Team Manager of Guide Dogs ACT/NSW’s Canberra Office, Chace Richardson, said the most simple, effective and helpful thing you can do is to directly ask a person using a white cane if they require assistance, before trying to help.

“More than three-quarters of Guide Dogs clients surveyed say this is their preferred and the best way members of the public can assist them,” Mr Richardson said.

“By grabbing a person with a white cane by the arm to help them onto public transport or across the road – without their consent or prior knowledge – you can disorient them or break the concentration they are using to follow a path.”

Here are five top things that you ‘Cane Do’: ask the person using a white cane if they would like assistance and, if so, how?; if you see a person with a white cane, be aware and give them space to navigate; don’t be offended if a person with a white cane declines your offer of help – they may simply be confidently travelling independently or concentrating; alert the person with a white cane if they are in any immediate danger; report all hazards in public spaces to your local council.

For more information about what you ‘Cane Do’, visit guidedogsaustralia.com.au


Police target intersections

ACT Policing are targeting road safety at intersections during October, urging road users to take extra care.

Approximately half of all reported collisions in Canberra occur at intersections, and Traffic Operations Officer in Charge, Acting Station Sergeant David Wills said Canberrans need to pay more attention.

“With one in two collisions occurring around intersections in the ACT we all need to slow down, be patient, be considerate of other road users but, most importantly, obey the road rules,” he said.

“When travelling through an intersection it may be common sense to follow the road rules but the number of collisions shows there are too many drivers who still just don’t get it.

“Everybody has seen other road users pushing the boundaries or breaking the road rules around intersections. There is no excuse for driving in this manner and it is exactly this type of road user we will be targeting during October.”
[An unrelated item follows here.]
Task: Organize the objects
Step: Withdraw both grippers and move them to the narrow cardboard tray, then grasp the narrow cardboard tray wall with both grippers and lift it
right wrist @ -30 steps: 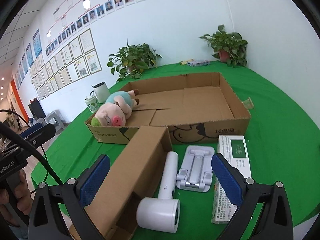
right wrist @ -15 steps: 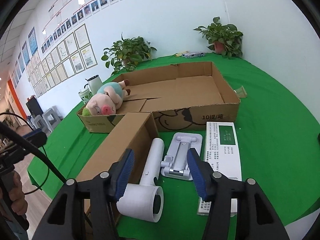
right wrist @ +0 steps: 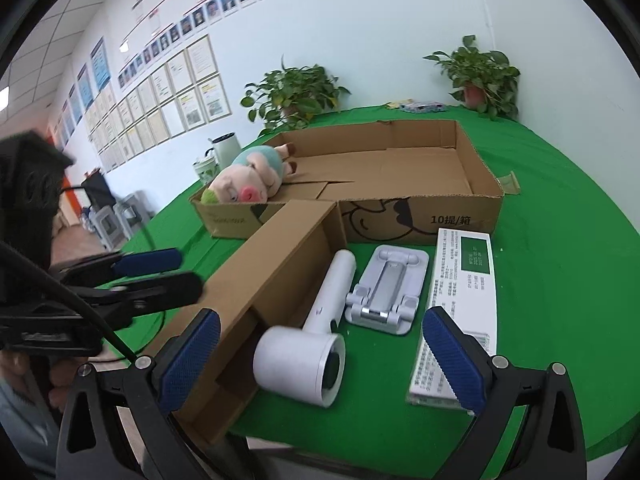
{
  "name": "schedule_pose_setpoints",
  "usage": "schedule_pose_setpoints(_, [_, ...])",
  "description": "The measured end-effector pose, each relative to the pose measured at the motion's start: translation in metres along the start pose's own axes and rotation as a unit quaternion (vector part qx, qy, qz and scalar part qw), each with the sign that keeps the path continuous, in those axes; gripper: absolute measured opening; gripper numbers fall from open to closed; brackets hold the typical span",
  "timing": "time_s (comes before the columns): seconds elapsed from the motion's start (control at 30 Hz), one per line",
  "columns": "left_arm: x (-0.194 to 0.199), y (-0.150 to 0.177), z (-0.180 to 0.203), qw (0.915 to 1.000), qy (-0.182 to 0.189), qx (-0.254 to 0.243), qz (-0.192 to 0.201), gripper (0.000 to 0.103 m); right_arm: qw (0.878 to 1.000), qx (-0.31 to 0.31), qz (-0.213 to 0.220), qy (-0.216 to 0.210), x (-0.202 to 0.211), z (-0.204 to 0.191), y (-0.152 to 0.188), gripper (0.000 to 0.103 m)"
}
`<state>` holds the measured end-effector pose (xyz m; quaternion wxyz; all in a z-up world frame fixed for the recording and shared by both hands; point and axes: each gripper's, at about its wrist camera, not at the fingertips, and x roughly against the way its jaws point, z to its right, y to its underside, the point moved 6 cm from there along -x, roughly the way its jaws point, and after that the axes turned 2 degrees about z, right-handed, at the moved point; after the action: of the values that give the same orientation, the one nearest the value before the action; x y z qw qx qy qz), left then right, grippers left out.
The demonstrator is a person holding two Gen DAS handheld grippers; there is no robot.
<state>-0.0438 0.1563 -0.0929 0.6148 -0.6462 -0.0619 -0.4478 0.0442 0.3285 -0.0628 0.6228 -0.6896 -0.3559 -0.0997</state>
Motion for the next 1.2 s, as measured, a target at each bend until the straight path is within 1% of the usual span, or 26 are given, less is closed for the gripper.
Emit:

ACT Policing have issued 959 infringements and 688 cautions to people breaking road rules around intersections so far this year. The most common notices are for not stopping at a stop sign, disobeying a no right turn sign and not stopping at a red light.


Be alert to asthma symptoms

Asthma Australia has issued advice to Australians living with asthma, urging them to be vigilant with treatment as allergy and thunderstorm season has now begun.

Asthma Australia’s annual asthma and allergy campaign encourages those with asthma who are experiencing hay fever symptoms to seek medical advice from their GP or pharmacist and keep abreast of changes in weather conditions.

Asthma Australia CEO Michele Goldman said people need to pay close attention to their asthma and allergies.

“At least 80% of people with asthma also have hay fever (or allergic rhinitis),” she said. “Because hay fever and asthma can be triggered by the same pollen allergens, people with hay fever who experience symptoms of coughing or wheezing could also be experiencing symptoms of asthma.

“Unfortunately, research shows the presence of hay fever is associated with worse asthma control in both children and adults.”

A survey conducted by Asthma Australia showed 75% of respondents with asthma were aware hay fever could make asthma harder to control, however 41% of these people had never spoken to a GP regarding symptoms and treatments.

Ms Goldman said seeking information on pollen and weather conditions is another way to be prepared.

“We are urging people with symptoms to be vigilant about managing their asthma and hay fever in accordance with their Asthma Action Plan and Hay Fever Treatment Plan, and to see their GP for a review if they haven’t done so recently.”